◆ What is expected
In the listing beneath this line, copy exactly the lines starting with the one containing "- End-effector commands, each" and going on through the one containing "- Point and".

--------------------------------------------------

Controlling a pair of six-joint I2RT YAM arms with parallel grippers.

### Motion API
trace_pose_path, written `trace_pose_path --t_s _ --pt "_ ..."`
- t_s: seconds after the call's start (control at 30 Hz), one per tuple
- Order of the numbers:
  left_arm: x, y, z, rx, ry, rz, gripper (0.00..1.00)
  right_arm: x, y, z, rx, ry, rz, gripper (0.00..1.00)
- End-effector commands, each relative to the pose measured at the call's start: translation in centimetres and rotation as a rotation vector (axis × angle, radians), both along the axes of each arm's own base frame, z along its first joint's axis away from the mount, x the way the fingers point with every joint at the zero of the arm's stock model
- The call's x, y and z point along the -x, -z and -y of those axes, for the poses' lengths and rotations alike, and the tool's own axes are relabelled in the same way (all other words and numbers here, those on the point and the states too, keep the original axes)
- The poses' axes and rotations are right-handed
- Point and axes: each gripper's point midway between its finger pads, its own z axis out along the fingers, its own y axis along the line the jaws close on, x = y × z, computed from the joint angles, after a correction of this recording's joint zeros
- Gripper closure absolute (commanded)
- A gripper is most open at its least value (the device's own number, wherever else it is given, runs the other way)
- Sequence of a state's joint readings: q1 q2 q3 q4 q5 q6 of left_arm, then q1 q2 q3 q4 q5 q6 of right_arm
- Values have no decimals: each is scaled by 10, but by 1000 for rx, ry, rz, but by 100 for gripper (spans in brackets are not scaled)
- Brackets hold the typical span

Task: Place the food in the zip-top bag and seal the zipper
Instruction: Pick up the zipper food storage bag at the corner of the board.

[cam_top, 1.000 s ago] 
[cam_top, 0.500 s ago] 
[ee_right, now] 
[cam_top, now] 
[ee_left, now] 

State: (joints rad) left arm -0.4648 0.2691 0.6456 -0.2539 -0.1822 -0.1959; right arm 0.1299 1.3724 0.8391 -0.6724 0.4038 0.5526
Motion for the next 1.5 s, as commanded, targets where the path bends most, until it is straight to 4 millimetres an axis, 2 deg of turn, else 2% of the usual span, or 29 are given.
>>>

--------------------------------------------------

◆ Answer for this exercise
- End-effector commands, each relative to the pose measured at the call's start: translation in centimetres and rotation as a rotation vector (axis × angle, radians), both along the axes of each arm's own base frame, z along its first joint's axis away from the mount, x the way the fingers point with every joint at the zero of the arm's stock model
- The call's x, y and z point along the -x, -z and -y of those axes, for the poses' lengths and rotations alike, and the tool's own axes are relabelled in the same way (all other words and numbers here, those on the point and the states too, keep the original axes)
- The poses' axes and rotations are right-handed
- Point and axes: each gripper's point midway between its finger pads, its own z axis out along the fingers, its own y axis along the line the jaws close on, x = y × z, computed from the joint angles, after a correction of this recording's joint zeros

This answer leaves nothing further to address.